• About this exercise: Pictures are to be omitted. Output only the lines from the one containing "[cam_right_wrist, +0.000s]" through the end of the data, word for word.

• Recorded information:
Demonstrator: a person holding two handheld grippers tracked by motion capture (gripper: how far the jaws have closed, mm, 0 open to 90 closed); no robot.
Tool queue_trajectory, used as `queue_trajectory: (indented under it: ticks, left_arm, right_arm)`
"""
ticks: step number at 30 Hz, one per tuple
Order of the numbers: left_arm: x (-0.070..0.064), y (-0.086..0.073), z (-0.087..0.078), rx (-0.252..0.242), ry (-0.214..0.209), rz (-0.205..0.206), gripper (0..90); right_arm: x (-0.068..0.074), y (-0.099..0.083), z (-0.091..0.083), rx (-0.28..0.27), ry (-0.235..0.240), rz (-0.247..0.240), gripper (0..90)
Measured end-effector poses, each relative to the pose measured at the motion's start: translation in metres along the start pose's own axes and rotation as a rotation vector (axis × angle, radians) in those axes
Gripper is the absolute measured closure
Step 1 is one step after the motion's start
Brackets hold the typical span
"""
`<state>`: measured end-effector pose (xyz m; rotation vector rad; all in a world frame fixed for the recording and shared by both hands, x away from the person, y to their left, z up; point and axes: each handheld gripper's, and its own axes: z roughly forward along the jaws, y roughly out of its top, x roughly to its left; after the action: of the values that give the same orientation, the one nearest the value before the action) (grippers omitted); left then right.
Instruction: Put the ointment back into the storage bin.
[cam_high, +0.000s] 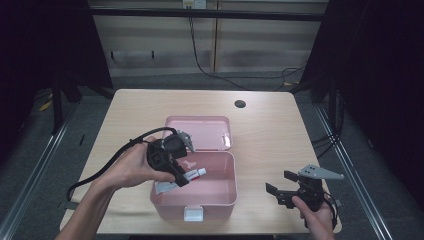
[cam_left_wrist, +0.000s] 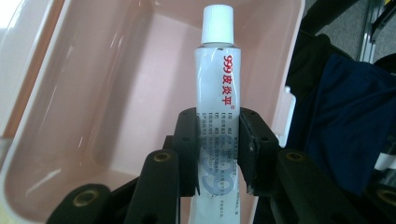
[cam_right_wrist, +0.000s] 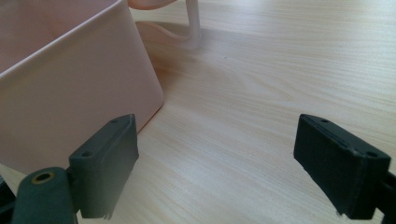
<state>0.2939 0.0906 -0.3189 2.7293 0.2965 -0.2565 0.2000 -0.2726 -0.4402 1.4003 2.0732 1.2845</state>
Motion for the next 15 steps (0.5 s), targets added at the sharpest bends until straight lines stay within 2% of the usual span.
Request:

• Finished task:
[cam_right_wrist, +0.000s] 
<state>0.2939 0.0906 -0.3189 2.7293 0.2965 -0.2565 0.2000 -0.2726 -0.4402 1.4003 2.0732 1.2845</state>
Motion for the next 15 steps (0.5 s), targets added at the sharpest bends until straight lines stay within 2% of the usual span.
Request:

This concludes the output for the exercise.